11.12.08. Although often in the news in the context of infection, the staphylococcus bacterium lives in roughly 20 percent of human beings in a harmless form, most prevalently in the mucus. Ten students in each class swabbed the insides of their noses to see if they were part of the lucky 20 percent. Cassie Fairchild at the Columbia Medical Center analyzed the samples by adding them to a particular salt that, when fermented by staph, turns from red to yellow. Results were delivered to students in the form of a sum of positive and negtive integers--if the sum was negative, the student was negative for staph, and vice versa!
11.05.08. E. coli are rod-shaped bacteria. Using a scale model, students calculated the volume, in cubic micrometers, occupied by a single E. coli bacterium. The less-than-seamless construction of the model gave a hint that the volume is that of a cylinder plus two halves of a sphere.
10.21.08. It's always good to measure something in more than one way. A second way to estimate the number of bacteria in a colony is to use areas. We brought in petri dishes on which bacteria had grown for 8 hours (courtesy of Laura Wingler at Columbia), forming circular colonies. By measuring the area of a bacterial colony, and dividing by the area of a single bacterium, students obtained a second estimate of the population size of an 8-hour-old colony of bacteria.

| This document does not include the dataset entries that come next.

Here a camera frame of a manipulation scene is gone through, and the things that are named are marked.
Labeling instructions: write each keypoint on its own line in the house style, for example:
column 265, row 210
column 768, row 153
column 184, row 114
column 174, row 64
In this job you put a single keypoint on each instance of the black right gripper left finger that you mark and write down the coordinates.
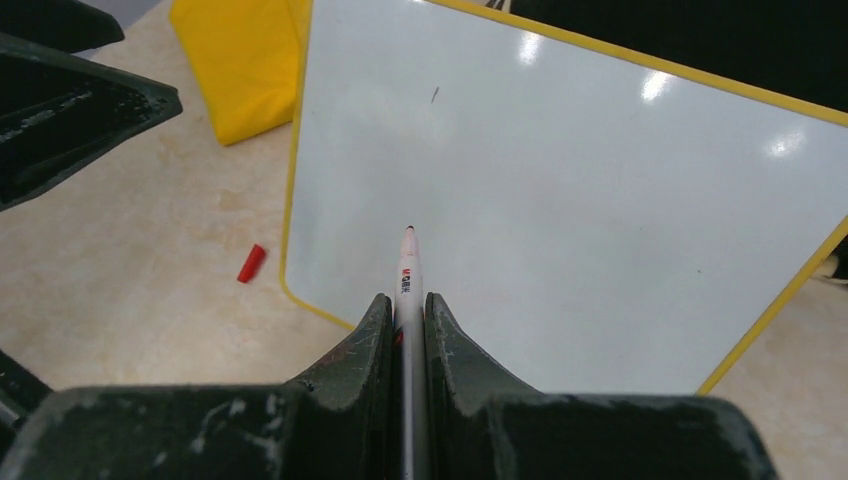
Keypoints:
column 329, row 422

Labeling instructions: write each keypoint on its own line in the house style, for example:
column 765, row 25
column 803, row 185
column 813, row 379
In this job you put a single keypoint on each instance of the white red marker pen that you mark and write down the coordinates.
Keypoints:
column 409, row 299

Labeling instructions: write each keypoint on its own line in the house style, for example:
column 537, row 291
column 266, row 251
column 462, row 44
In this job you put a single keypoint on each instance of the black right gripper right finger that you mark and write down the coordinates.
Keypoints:
column 486, row 423

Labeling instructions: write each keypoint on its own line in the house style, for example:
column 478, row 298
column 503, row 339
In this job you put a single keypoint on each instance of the red marker cap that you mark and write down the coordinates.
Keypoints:
column 252, row 264

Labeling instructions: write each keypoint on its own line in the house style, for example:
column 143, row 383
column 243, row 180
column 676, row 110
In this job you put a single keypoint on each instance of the yellow folded cloth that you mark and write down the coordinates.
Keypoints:
column 245, row 56

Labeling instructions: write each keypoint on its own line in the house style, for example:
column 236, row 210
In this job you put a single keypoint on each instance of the yellow-framed whiteboard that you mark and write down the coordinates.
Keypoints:
column 597, row 219

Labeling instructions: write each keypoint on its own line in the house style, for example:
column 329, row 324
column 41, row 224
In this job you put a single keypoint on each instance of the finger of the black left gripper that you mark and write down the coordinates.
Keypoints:
column 66, row 25
column 59, row 113

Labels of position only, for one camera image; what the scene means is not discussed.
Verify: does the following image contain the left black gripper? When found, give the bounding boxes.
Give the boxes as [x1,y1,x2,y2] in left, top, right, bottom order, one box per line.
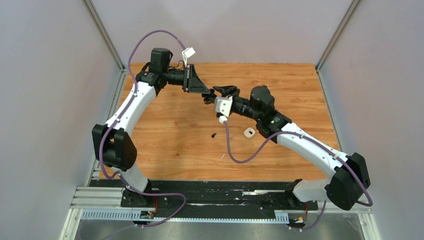
[163,64,211,94]

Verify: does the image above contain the black earbud charging case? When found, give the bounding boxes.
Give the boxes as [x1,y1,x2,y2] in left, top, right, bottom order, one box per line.
[201,94,217,105]

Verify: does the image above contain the white earbud charging case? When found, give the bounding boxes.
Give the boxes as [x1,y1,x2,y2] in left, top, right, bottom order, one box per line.
[243,127,256,139]

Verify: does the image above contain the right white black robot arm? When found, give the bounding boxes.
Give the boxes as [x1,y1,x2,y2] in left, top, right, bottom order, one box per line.
[202,85,374,211]

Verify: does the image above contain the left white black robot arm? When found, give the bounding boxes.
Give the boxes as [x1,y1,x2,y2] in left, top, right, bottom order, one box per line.
[92,48,211,207]

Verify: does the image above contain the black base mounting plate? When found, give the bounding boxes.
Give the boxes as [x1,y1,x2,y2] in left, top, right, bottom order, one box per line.
[114,179,354,220]

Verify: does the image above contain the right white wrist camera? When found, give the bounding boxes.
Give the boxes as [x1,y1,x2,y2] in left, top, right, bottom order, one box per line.
[214,96,233,124]

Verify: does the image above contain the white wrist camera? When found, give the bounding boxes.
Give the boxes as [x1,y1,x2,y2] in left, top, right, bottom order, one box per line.
[181,47,196,67]
[214,96,233,124]

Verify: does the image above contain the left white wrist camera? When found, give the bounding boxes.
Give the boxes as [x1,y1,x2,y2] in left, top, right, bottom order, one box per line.
[181,47,196,67]

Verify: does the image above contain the left aluminium frame post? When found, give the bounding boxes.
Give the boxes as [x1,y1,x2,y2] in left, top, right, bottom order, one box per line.
[82,0,126,72]

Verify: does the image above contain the aluminium frame post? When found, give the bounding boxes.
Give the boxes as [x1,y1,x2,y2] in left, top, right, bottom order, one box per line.
[315,0,362,73]
[82,0,126,72]

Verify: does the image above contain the slotted grey cable duct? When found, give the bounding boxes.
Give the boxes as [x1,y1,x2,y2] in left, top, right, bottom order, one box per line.
[81,210,290,224]

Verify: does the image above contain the right aluminium frame post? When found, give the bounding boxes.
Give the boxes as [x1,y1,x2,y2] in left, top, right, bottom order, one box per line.
[315,0,362,73]

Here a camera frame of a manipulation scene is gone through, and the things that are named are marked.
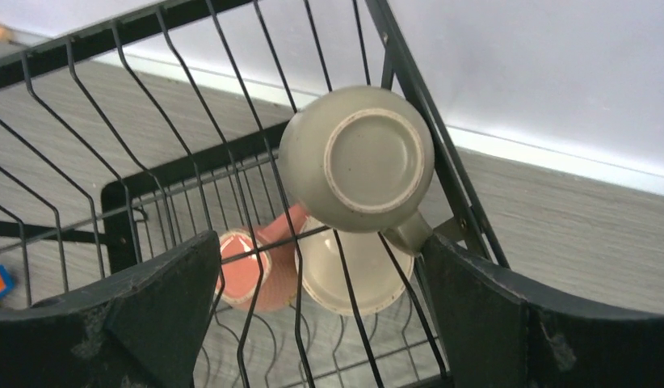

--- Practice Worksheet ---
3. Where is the cream floral mug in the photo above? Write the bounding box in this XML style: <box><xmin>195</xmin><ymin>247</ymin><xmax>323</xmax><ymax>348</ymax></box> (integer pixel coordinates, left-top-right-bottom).
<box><xmin>295</xmin><ymin>216</ymin><xmax>414</xmax><ymax>316</ymax></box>

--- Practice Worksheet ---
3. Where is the salmon pink mug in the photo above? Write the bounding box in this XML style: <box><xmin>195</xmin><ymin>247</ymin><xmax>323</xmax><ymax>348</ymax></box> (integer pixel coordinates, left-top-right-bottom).
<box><xmin>215</xmin><ymin>204</ymin><xmax>308</xmax><ymax>313</ymax></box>

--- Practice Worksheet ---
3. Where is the black wire dish rack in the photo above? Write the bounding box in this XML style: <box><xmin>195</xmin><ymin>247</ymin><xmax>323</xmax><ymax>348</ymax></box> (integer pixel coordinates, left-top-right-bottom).
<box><xmin>0</xmin><ymin>1</ymin><xmax>504</xmax><ymax>387</ymax></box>

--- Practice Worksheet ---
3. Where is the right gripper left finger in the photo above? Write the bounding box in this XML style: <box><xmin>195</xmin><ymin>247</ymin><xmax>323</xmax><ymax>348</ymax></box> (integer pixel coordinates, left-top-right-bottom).
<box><xmin>0</xmin><ymin>230</ymin><xmax>220</xmax><ymax>387</ymax></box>

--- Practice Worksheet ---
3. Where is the beige grey cup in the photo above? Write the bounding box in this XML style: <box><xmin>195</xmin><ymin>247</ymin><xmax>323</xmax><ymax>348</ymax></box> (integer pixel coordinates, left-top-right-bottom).
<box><xmin>279</xmin><ymin>86</ymin><xmax>435</xmax><ymax>255</ymax></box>

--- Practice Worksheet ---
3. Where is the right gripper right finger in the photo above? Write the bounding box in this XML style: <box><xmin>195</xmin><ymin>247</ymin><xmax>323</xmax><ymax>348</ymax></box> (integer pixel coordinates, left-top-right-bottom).
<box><xmin>422</xmin><ymin>234</ymin><xmax>664</xmax><ymax>387</ymax></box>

10.17.08. The focus of this collaboration is to use math to explore microbiology, and bacteria have proven a rich model organism. We started by showing students a video of E. coli bacteria undergoing exponential growth (the video was taken by Mr. Mugler at Caltech's Bootcamp). Students used exponents figure out, if one bacterium divides every 20 minutes, how many bacteria there will be after 8 hours.